If anyone’s looking for the new Cheers, I think I just found it. There’s this shithole on the corner of 16th and Bryant, right across the street from GhettoGym called The Double Play. It looks like the kind of place that’s got an old timer passed out on the bar at 10am and needless to say, I’ve never darkened it’s doorway.
I actually received a phone call from my dad once, altering me that he was in my neighborhood.
“What are you doing in my neighborhood in the middle of the day?”
“I’m having lunch at 16th and Bryant.”
“A client wanted to meet there.”
“The Double Play.”
Oh my god.
Turns out, GhettoGym used to be Seals Stadium and the Double Play was the ball crowd watering hole. My father referred to it as a “San Francisco old timer’s place.” So, with nothing to do but watch the Giants game with Mikey and Alex, I announced we were hitting the Double Play.
“Are you shitting me?” asked Mikey. “I’m scared.”
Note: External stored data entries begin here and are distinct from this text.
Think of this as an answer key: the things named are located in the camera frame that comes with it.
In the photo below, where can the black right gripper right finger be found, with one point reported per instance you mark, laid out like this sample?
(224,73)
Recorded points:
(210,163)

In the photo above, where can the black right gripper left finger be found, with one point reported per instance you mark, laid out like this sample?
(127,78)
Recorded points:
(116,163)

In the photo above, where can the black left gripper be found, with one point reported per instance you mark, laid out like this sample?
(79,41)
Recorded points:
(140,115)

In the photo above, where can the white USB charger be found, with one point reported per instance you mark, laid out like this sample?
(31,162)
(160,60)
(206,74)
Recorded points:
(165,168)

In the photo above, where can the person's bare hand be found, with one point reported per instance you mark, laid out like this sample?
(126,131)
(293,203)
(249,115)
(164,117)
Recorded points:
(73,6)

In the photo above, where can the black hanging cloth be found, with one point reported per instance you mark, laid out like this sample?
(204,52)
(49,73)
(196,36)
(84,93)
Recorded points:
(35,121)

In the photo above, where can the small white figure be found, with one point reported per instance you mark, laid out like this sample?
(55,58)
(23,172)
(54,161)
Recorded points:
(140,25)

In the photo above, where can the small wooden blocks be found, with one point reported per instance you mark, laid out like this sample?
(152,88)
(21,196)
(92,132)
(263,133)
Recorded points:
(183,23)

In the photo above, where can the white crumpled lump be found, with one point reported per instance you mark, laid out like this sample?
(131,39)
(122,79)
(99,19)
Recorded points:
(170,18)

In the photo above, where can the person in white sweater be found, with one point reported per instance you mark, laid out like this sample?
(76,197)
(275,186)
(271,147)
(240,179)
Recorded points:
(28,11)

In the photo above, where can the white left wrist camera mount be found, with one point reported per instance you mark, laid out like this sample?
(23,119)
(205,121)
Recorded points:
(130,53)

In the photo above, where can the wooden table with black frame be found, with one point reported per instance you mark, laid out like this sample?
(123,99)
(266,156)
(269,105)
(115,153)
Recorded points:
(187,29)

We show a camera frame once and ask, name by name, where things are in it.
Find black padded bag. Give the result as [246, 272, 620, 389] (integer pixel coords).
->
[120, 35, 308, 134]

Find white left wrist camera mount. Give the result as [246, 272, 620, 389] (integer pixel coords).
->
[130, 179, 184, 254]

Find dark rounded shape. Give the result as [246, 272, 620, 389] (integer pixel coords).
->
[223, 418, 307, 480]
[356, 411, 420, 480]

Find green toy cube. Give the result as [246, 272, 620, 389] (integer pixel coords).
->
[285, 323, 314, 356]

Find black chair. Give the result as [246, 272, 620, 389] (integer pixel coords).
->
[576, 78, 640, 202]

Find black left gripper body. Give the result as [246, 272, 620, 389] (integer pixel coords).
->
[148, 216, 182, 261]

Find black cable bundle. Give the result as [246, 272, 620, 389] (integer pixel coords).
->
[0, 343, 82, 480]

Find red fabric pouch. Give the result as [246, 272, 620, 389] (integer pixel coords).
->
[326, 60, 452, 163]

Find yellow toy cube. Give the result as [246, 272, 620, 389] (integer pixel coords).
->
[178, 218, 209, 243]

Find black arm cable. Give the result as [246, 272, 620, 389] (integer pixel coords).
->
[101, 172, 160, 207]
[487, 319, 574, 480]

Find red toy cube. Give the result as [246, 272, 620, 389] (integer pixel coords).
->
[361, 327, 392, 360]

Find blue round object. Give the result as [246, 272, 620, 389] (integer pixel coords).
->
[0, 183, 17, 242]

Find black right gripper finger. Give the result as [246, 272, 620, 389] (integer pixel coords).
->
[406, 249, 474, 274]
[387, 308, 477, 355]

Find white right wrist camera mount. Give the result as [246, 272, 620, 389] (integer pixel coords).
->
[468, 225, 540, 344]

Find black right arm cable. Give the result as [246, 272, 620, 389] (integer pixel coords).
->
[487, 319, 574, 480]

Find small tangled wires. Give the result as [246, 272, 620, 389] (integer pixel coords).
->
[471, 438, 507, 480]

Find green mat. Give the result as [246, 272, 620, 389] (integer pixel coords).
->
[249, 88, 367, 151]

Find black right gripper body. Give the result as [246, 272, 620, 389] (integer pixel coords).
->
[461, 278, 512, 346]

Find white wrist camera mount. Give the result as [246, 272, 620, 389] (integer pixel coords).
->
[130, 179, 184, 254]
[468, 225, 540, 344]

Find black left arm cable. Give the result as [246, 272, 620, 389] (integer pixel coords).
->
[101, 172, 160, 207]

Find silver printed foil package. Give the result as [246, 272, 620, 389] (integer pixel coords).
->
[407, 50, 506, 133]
Hey, if my dad can handle this place, we’re fine. He headed over there and the boys hid behind me as I pushed open the creaky, red door. Once our eyes adjusted, we found a scene none of us expected.
The walls are covered in Seals Stadium crap, from ticket stubs to newspaper cut outs to photos of ballplayers who probably had the career trajectory of Moonlight Graham. At the counter sat 7 or 8 middle-aged men, some clean cut in khakis drinking whiskey, others tattooed in Barry Bonds jerseys sipping (I swear to God) Rosé. In the back, we spied an unlit, apparently closed Italian restaurant which looked the like the kind of place mobsters hang out and “do business” while eating plates of spaghetti and drinking red wine out of little glass cups. There’s probably a body in the meat locker, just for effect.
But the best part of the Double Play isn’t the memorabilia on the walls, scary guys with Midwestern wine or even the Ravenite Social Club vibe in the back. It’s Jimmy.
“So, I take it I’m going up to the bar and getting out drinks?” I asked the boys, sitting nervously in the booth and trying to eye the game on tiny televisions up in the corner.
I squeezes between two guys drowning their sorrows in 3pm Scotch as an elderly bartender approached.
“What are ya looking for, sweetheart?”
“Um, I need some drinks.”
Every head at that bar swerved to look at me.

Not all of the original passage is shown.